In [2]:
import numpy as np
import matplotlib.pyplot as plt

line = [0,1]
depth = 4

def divide(line, level=0):
    plt.plot(line,[level,level], color="k", lw=5, solid_capstyle="butt")
    if level < depth:
        s = np.linspace(line[0],line[1],4)
        divide(s[:2], level+1)
        divide(s[2:], level+1)

divide(line)
plt.gca().invert_yaxis()
plt.show()
In [3]:
plt.rcParams['figure.figsize'] = [20, 20]

def devilsstaircase(n,W):
    bin = (0.5)**(1+np.array(range(n)))
    tert = (1/3)**(1+np.array(range(n)))
    A=[]
    B=[]
    for i in range(W):
        Y = np.random.binomial(1,0.5,n)*2
        a = np.sum(Y*tert)
        b = np.sum(0.5*Y*bin)
        A = A + [a]
        B = B + [b]
    return A , B

A, B = devilsstaircase(10000,1000)
A.sort()
B.sort()
plt.plot(A,B)
plt.plot(A,np.zeros(1000),',',color='red')
plt.show()
In [69]:
plt.rcParams['figure.figsize'] = [20, 20]

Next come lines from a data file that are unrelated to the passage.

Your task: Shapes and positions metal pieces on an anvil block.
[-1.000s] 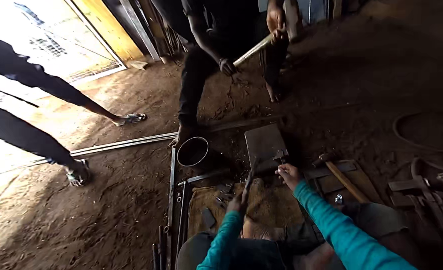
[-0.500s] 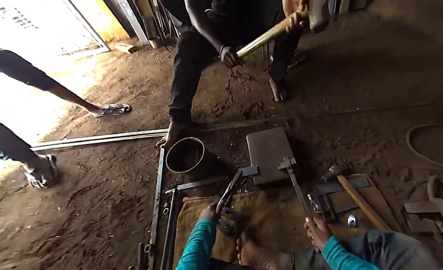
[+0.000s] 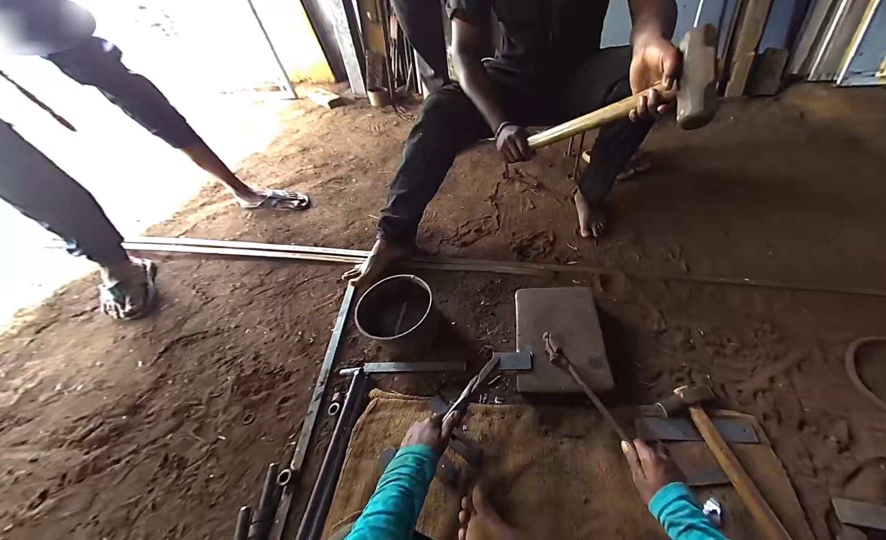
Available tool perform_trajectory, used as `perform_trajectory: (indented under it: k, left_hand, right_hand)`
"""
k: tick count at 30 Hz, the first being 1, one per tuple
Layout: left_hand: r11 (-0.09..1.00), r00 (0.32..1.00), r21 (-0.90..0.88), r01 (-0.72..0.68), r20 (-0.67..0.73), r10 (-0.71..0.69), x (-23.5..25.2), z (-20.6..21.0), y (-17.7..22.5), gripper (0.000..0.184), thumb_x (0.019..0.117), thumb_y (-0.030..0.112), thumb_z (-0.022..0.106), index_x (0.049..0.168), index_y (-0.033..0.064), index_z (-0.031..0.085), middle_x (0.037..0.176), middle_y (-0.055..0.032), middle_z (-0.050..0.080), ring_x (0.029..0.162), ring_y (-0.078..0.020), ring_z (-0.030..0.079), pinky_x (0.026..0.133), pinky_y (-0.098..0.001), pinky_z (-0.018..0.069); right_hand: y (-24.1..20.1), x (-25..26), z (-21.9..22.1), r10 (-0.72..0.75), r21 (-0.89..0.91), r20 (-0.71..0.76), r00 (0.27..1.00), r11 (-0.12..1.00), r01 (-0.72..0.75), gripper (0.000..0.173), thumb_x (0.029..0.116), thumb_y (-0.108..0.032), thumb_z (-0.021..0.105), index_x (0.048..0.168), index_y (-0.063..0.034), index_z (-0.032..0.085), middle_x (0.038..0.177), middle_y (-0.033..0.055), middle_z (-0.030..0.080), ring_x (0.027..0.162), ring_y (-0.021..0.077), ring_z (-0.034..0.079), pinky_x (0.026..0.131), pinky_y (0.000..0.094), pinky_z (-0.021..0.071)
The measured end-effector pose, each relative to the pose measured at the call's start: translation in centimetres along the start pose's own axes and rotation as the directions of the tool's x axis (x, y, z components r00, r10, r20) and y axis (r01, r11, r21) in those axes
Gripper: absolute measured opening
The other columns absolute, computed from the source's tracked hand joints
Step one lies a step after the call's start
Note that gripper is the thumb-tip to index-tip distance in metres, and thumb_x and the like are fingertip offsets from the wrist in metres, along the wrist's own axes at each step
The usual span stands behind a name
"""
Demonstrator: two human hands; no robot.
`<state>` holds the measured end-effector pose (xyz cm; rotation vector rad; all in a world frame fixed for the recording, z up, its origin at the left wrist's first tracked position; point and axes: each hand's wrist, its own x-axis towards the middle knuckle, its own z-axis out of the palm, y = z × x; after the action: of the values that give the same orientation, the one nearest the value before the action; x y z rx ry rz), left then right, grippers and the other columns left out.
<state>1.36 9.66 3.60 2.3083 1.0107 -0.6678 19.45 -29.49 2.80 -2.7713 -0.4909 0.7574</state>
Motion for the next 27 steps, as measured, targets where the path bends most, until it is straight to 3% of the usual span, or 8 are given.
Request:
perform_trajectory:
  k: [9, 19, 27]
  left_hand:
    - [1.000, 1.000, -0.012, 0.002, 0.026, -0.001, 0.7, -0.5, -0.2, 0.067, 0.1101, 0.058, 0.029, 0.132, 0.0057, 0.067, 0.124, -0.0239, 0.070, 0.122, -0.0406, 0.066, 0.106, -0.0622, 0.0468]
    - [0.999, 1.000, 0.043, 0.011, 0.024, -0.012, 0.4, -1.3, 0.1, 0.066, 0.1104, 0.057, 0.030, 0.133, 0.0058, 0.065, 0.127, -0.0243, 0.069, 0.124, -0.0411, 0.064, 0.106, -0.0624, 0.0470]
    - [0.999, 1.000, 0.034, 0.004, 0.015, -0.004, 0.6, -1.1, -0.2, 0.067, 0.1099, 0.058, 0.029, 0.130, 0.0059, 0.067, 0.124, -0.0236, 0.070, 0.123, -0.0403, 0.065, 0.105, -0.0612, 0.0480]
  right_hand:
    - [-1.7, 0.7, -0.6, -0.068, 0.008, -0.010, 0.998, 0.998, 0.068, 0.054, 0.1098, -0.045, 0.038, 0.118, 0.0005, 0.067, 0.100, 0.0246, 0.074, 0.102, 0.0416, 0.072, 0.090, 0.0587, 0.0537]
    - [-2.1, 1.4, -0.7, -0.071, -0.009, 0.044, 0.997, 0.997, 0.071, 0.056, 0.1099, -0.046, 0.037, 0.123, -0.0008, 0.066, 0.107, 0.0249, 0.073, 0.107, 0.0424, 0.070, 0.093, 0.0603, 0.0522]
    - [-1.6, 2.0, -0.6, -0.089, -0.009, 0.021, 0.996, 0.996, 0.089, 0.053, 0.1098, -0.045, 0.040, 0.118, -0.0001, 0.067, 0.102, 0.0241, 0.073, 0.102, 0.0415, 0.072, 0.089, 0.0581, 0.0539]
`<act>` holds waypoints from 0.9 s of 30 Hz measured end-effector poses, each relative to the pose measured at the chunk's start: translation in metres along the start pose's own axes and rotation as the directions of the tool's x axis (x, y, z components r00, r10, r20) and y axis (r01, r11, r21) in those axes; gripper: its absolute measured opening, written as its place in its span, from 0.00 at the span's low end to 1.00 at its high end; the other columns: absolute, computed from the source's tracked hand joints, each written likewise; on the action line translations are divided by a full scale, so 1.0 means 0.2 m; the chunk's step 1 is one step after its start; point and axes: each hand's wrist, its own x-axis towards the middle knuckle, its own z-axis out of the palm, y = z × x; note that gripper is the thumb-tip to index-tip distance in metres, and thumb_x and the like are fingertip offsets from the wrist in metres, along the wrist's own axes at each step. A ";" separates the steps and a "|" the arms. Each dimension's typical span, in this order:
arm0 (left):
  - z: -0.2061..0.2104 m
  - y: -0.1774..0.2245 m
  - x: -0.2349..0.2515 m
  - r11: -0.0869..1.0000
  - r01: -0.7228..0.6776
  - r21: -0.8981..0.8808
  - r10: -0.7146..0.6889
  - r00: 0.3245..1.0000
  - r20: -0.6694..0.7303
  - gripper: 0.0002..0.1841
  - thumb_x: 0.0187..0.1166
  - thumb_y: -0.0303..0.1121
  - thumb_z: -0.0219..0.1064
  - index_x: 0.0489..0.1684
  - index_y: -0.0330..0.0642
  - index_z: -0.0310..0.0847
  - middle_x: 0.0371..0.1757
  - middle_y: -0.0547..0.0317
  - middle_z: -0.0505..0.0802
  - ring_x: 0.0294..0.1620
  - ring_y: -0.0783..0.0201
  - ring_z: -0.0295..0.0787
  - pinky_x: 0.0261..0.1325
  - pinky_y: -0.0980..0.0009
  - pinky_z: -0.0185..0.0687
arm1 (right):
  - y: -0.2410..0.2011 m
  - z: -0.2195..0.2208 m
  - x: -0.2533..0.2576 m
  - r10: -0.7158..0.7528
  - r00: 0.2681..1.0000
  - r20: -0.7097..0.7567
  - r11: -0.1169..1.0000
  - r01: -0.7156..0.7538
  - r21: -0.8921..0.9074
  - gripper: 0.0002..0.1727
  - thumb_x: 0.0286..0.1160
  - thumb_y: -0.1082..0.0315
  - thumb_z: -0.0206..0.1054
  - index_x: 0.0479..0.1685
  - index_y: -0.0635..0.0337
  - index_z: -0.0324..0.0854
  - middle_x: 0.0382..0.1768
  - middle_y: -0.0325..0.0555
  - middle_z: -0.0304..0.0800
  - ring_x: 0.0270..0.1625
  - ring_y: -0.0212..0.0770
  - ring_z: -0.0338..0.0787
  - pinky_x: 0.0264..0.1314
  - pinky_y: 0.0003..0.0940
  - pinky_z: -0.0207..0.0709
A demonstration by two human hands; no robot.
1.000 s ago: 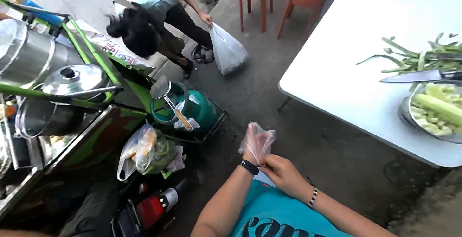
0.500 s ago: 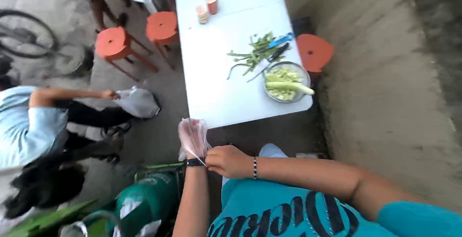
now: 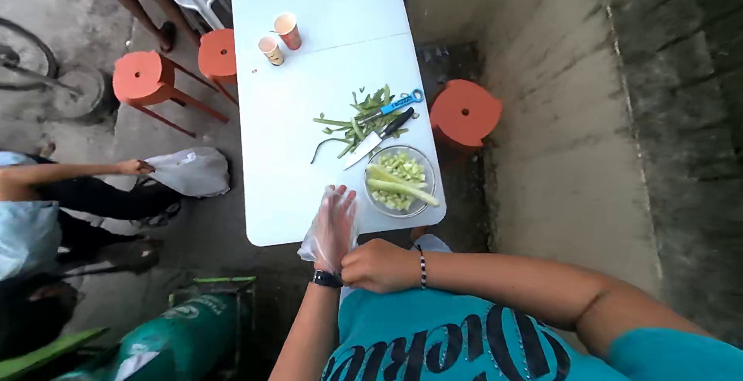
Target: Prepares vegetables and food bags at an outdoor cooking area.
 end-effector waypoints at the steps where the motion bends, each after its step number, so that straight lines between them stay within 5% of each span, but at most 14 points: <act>1: 0.06 -0.06 0.00 1.000 0.014 0.024 -0.013 1.000 -0.024 0.27 0.95 0.41 0.38 0.84 0.31 0.57 0.77 0.41 0.79 0.73 0.52 0.83 0.73 0.57 0.82 | 0.02 -0.06 -0.04 -0.025 0.999 0.035 1.000 0.025 0.006 0.04 0.74 0.73 0.69 0.33 0.61 0.87 0.33 0.49 0.88 0.38 0.50 0.91 0.38 0.49 0.84; 6: 0.28 -0.19 0.01 0.995 -0.047 0.091 0.074 0.944 -0.321 0.28 0.95 0.46 0.40 0.81 0.33 0.62 0.70 0.43 0.84 0.65 0.52 0.87 0.63 0.55 0.88 | 0.02 -0.30 -0.21 -0.082 0.970 0.227 0.997 0.080 0.016 0.04 0.74 0.71 0.70 0.36 0.61 0.88 0.35 0.51 0.90 0.38 0.52 0.92 0.37 0.51 0.84; 9: 0.36 -0.19 -0.03 0.996 -0.034 0.083 0.065 0.907 -0.416 0.32 0.95 0.53 0.34 0.76 0.32 0.67 0.61 0.43 0.88 0.58 0.53 0.90 0.59 0.54 0.90 | 0.03 -0.50 -0.26 -0.037 0.942 0.334 0.998 0.052 -0.035 0.11 0.77 0.60 0.73 0.44 0.58 0.93 0.47 0.51 0.92 0.46 0.52 0.93 0.43 0.55 0.87; 11: 0.38 -0.22 -0.06 0.998 -0.012 0.069 0.040 0.910 -0.413 0.35 0.94 0.56 0.31 0.75 0.35 0.69 0.59 0.45 0.90 0.57 0.56 0.90 0.60 0.56 0.88 | 0.12 -0.66 -0.26 0.049 0.977 0.208 0.999 -0.048 -0.009 0.14 0.78 0.56 0.71 0.42 0.59 0.93 0.49 0.50 0.93 0.51 0.49 0.93 0.51 0.53 0.87; 13: 0.40 -0.26 -0.06 0.988 0.056 0.141 0.014 0.891 -0.455 0.34 0.94 0.55 0.32 0.72 0.34 0.72 0.56 0.44 0.90 0.55 0.56 0.90 0.57 0.55 0.89 | 0.31 -0.80 -0.26 0.165 0.986 0.000 0.986 -0.165 -0.038 0.12 0.77 0.63 0.70 0.39 0.64 0.91 0.44 0.51 0.92 0.47 0.47 0.93 0.52 0.50 0.87; 16: 0.41 -0.32 -0.02 0.824 0.215 0.524 0.110 0.847 -0.520 0.27 0.95 0.47 0.45 0.66 0.33 0.81 0.55 0.41 0.92 0.56 0.53 0.90 0.62 0.52 0.86 | 0.63 -1.01 -0.24 0.460 0.883 -0.095 0.844 -0.468 -0.263 0.11 0.82 0.64 0.67 0.48 0.63 0.90 0.51 0.55 0.92 0.58 0.55 0.91 0.64 0.59 0.82; 18: 0.43 -0.38 0.00 0.687 0.256 0.680 0.156 0.862 -0.483 0.24 0.92 0.46 0.53 0.66 0.34 0.82 0.57 0.38 0.91 0.61 0.49 0.88 0.70 0.48 0.80 | 0.81 -1.09 -0.24 0.553 0.831 -0.061 0.765 -0.535 -0.358 0.13 0.81 0.68 0.68 0.58 0.60 0.90 0.59 0.60 0.90 0.67 0.61 0.87 0.72 0.63 0.76; 22: 0.55 -0.46 0.07 0.627 0.373 0.684 0.105 0.830 -0.548 0.26 0.88 0.51 0.59 0.67 0.36 0.82 0.58 0.38 0.91 0.63 0.46 0.88 0.71 0.45 0.78 | 1.07 -1.08 -0.19 0.556 0.830 0.041 0.703 -0.444 -0.556 0.19 0.73 0.73 0.72 0.63 0.52 0.89 0.62 0.60 0.87 0.72 0.69 0.80 0.63 0.70 0.77; 27: 0.67 -0.50 0.18 0.666 0.460 0.587 0.120 0.711 -0.693 0.35 0.72 0.50 0.78 0.71 0.33 0.76 0.59 0.39 0.92 0.64 0.46 0.88 0.73 0.46 0.78 | 1.28 -1.09 -0.13 0.505 0.827 0.246 0.711 -0.237 -0.662 0.18 0.71 0.78 0.70 0.61 0.59 0.87 0.63 0.64 0.85 0.70 0.71 0.81 0.61 0.71 0.78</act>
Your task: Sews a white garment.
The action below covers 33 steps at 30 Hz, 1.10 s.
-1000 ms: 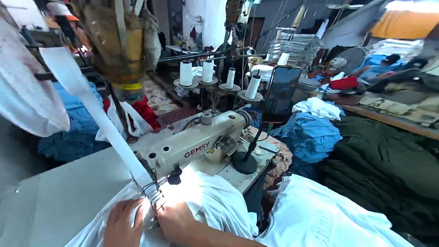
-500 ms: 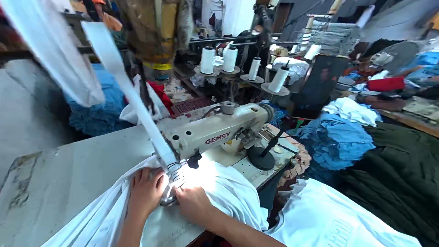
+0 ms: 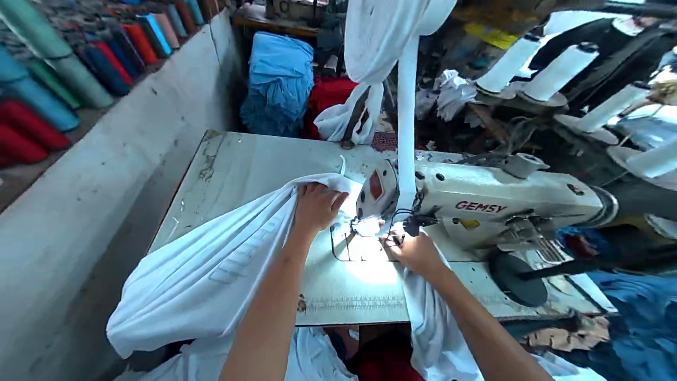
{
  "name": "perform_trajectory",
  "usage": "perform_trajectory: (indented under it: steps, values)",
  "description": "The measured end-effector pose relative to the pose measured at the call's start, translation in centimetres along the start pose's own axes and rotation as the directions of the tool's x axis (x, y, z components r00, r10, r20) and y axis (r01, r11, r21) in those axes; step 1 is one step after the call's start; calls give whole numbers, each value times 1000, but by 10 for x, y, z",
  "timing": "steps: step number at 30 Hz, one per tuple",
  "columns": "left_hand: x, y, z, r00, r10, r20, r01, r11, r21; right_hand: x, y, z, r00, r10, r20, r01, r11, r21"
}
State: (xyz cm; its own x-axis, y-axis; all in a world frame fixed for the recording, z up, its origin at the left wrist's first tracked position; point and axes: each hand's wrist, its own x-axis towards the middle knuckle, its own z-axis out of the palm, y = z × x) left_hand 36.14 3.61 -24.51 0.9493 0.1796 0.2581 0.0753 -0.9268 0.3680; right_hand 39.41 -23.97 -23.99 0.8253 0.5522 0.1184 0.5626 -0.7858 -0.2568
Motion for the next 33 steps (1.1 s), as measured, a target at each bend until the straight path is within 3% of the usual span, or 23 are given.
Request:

def devilsstaircase_script(n,W):
    bin = (0.5)**(1+np.array(range(n)))
    tert = (1/3)**(1+np.array(range(n)))
    A=[]
    B=[]
    for i in range(W):
        Y = np.random.randint(0,3,n)
        a = np.sum(Y*tert)
        nY = np.min(np.argwhere(Y==1))
        helper = np.concatenate([np.ones(nY),np.zeros(n-nY)])
        b = np.sum(0.5*Y*helper*bin)+1/2**(nY+1)
        A = A + [a]
        B = B + [b]
    return A , B

A, B = devilsstaircase_script(1000,10000)
A.sort()
B.sort()
plt.plot(A,B)
plt.show()
In [70]:
A,B=devilsstaircase(1000,10000)
A.sort()
B.sort()

C,D=devilsstaircase_script(1000,100)
C.sort()
D.sort()

plt.plot(A,B)
plt.plot(C,D,'p',color='red')
plt.show()
In [71]:
y=np.array([n*np.pi%1 for n in range(100000)])
#plt.plot(y,np.zeros(10000),'p')
#plt.show()
a=0.278
b=0.567
y = y[y > a]
y = y[y < b]
len(y)/100000
Out[71]:
0.28902

We have learned how to construct measures on products $ {\{0,1\}}^\mathbb{N} $ and can use to create a little panarama on simple nullsets. Take a Bernoulli law with success probability $ p \in ]0,1[ $ and its infinite product $\mu_p$. Then apparently by the law of large numbers (which is just a statement on orthogonality and a Borel Cantelli type wrap up) $$ \frac{1}{n}\sum_{i=1}^n X_i \to p $$ almost surely. Then the measurable set of sequences with average $ q $ has measure $ 1 $ with respect ot $ \mu_p $ if and only if $ p = q $, hence the infinite product measures $ \mu_q $ are not absolutely continuous to each other.

Considering now the laws on $ [0,1] $ by mapping an infinite sequence of $ 0 $ and $ 1 $ to its binary expansion leads to laws which are not absolutely continuous to each other: nota bene that the law for $ p = 0.5 $ corresponds to the Lebesgue measure on $ [0,1] $.

In [6]:
import numpy as np
import matplotlib.pylab as plt

n= 2000
p =2/3
W = 10**4
Z = []
X = np.array(range(W))/W
bin = (0.5)**(1+np.array(range(n)))
for i in range(W):
    Y = np.random.binomial(1,p,n)
    helper = np.sum(Y*bin)
    Z = Z + [helper]

Z.sort()
plt.plot(X,Z)
plt.show()

Some historical remarks on the theory of integration: please take a look at the bigraphies of, e.g., Georg Cantor, Henri Lebesgue, Constantin Caratheodory, Hans Hahn, Johann Radon, Otto Nikodym, Pavel Urysohn and Stefan Banach, Frigyes Riesz, Tatyana Afanasyeva and Ludwig Boltzmann who have been named several times in the lecture or contributed substantially to the development of the field.

It shows a lot about the fascinating development of measure theory in the first part of the twentieth century against the background of its historical events.